Les cours du pétrole ont monté jeudi, confirmant avoir retrouvé une bonne disposition face aux chances d'une résorption marquée de l'offre mondiale et malgré l'absence d'élément moteur dans l'actualité.

AGENCE FRANCE-PRESSE

Le prix du baril de «light sweet crude» (WTI), référence américaine du brut, a gagné 55 cents à 51,70 dollars sur le contrat pour livraison en mai au New York Mercantile Exchange (Nymex).

À Londres, le cours du baril de Brent de la mer du Nord a pris 53 cents à 54,89 dollars sur le contrat pour livraison en juin à l'Intercontinental Exchange (ICE).

Le marché fait preuve «de sa capacité à ignorer les mauvaises nouvelles tout en réagissant aux bonnes», a résumé dans une note Tim Evans, y voyant la «définition» d'une tendance générale à la hausse.

De fait, l'actualité du pétrole n'a guère fourni d'actualités dans un sens ou l'autre jeudi et les observateurs se consacraient largement à commenter les chiffres de la veille sur l'offre américaine.

«Le sentiment général du marché s'est manifestement bien sorti de l'épreuve posée par ces chiffres qui étaient plus mauvais que prévu», a remarqué M. Evans.

Les investisseurs avaient subi le coup d'une hausse inattendue des stocks américains de brut, à un nouveau record, mais les cours avaient réussi à se maintenir dans le vert mercredi et sont maintenant repartis de l'avant.

«Malgré la hausse des réserves, les raffineries américaines ont fonctionné à une cadence très soutenue, donc le marché se prépare à les voir sortir de maintenance et contribuer à la demande», a estimé Phil Flynn, de Price Futures Group.

Les stocks américains sont particulièrement surveillés car ils représentent assez fidèlement l'évolution des réserves mondiales.
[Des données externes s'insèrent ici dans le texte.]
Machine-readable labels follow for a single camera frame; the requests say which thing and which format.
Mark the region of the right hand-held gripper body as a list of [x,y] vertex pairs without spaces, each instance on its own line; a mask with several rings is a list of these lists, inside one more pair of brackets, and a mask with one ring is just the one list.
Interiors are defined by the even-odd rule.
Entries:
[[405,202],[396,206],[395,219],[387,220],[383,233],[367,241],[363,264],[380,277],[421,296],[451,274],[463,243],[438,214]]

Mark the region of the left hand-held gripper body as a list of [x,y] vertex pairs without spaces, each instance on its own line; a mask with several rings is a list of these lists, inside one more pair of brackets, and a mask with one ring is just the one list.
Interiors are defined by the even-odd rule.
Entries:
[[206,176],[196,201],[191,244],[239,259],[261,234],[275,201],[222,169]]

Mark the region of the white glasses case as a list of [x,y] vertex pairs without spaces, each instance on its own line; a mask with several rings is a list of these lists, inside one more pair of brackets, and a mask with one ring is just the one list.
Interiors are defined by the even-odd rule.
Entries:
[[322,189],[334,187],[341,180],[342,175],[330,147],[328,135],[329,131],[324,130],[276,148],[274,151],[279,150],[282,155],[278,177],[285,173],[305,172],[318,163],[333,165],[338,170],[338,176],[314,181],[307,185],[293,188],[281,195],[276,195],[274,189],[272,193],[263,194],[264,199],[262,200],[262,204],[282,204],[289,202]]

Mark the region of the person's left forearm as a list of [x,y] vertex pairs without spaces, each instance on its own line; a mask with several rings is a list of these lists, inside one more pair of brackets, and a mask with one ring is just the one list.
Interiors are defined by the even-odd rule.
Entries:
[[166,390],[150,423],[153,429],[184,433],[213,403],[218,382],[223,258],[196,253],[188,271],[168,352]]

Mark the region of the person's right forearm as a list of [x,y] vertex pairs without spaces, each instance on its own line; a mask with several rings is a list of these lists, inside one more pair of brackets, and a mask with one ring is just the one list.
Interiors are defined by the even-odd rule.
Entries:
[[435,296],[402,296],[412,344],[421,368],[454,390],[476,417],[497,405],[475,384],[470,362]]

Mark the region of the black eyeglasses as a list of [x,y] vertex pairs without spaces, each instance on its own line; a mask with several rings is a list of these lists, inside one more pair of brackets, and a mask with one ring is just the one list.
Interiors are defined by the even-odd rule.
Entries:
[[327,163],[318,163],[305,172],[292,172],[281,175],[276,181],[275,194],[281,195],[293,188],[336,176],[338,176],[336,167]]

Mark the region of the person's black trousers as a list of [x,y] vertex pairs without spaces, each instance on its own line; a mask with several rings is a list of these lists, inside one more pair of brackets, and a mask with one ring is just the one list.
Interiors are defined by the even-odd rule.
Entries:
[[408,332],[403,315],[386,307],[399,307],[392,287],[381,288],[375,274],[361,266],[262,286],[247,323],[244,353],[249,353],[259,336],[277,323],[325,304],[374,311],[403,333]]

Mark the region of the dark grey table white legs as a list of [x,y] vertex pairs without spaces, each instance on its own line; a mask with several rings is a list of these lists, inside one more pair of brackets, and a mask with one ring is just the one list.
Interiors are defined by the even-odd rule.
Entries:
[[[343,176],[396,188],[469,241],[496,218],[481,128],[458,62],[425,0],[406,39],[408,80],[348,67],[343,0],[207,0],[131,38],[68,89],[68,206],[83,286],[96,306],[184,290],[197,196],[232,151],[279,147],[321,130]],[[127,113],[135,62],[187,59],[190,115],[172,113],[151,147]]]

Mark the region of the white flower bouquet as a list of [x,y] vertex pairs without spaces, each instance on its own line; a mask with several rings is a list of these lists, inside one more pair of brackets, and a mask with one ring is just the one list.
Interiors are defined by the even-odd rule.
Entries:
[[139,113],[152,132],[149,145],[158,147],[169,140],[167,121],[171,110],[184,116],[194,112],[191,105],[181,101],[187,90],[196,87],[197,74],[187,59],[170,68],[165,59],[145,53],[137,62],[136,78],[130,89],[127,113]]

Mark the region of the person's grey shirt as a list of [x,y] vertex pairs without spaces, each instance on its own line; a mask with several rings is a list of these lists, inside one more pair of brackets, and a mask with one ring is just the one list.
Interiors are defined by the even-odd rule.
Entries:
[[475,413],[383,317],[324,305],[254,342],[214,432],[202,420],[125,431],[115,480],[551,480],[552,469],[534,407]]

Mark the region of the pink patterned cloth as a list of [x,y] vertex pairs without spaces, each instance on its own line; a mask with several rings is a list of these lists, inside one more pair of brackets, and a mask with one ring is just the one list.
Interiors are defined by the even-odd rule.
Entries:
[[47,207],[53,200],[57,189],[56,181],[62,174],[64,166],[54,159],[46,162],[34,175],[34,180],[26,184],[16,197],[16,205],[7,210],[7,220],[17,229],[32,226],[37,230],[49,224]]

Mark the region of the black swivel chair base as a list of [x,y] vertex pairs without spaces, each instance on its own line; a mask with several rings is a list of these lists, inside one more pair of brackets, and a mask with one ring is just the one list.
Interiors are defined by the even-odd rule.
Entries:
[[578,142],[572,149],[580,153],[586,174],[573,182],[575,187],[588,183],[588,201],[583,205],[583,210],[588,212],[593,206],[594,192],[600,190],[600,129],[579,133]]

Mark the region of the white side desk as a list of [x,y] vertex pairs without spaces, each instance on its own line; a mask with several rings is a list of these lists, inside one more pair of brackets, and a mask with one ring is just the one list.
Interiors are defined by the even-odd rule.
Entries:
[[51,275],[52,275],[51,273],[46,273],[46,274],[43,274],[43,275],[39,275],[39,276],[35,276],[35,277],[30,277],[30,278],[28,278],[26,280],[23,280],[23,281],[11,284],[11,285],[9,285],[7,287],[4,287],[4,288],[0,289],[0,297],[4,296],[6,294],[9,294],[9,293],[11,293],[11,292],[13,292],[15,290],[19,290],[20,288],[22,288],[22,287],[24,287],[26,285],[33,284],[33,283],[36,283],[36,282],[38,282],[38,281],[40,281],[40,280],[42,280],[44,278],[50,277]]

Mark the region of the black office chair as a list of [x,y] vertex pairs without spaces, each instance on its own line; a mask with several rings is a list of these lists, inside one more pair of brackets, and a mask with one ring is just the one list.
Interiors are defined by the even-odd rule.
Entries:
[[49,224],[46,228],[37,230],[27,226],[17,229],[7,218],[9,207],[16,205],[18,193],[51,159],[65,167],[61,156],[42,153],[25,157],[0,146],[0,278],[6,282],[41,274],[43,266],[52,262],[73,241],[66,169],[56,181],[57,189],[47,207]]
Or, les investisseurs comptent les voir diminuer à terme à la suite de réductions de l'offre organisée depuis janvier par les membres de l'Organisation des pays exportateurs de pétrole (OPEP) et d'autres pays, à l'exception certes notable des États-Unis.

L'emploi attendu aux É.-U.

«Avec la reprise de l'activité de nombreuses raffineries (...), les effets des mesures de l'OPEP seront visibles à partir de la mi-mai», ont avancé les analystes de Energy Aspects.

Les investisseurs espèrent aussi voir l'OPEP décider de prolonger ces quotas au-delà de leur actuelle date d'expiration, fin juin, même si beaucoup craignent que des membres du cartel fassent preuve de mauvaise volonté au moment où les compagnies américaines semblent profiter de la situation pour faire repartir leur activité.

Pour l'heure, «on attend déjà demain avec les chiffres de l'emploi américain», a jugé Matt Smith, de ClipperData.

Si ce rapport mensuel est bon, ce sera un bon signe sur la demande, mais cela pourra aussi «avoir un effet négatif sur le marché en renforçant le dollar», comme a prévenu M. Smith.

Un renforcement du billet vert est susceptible de nuire au marché pétrolier car le brut est libellé en monnaie américaine et devient donc plus coûteux pour les acheteurs munis d'autres devises.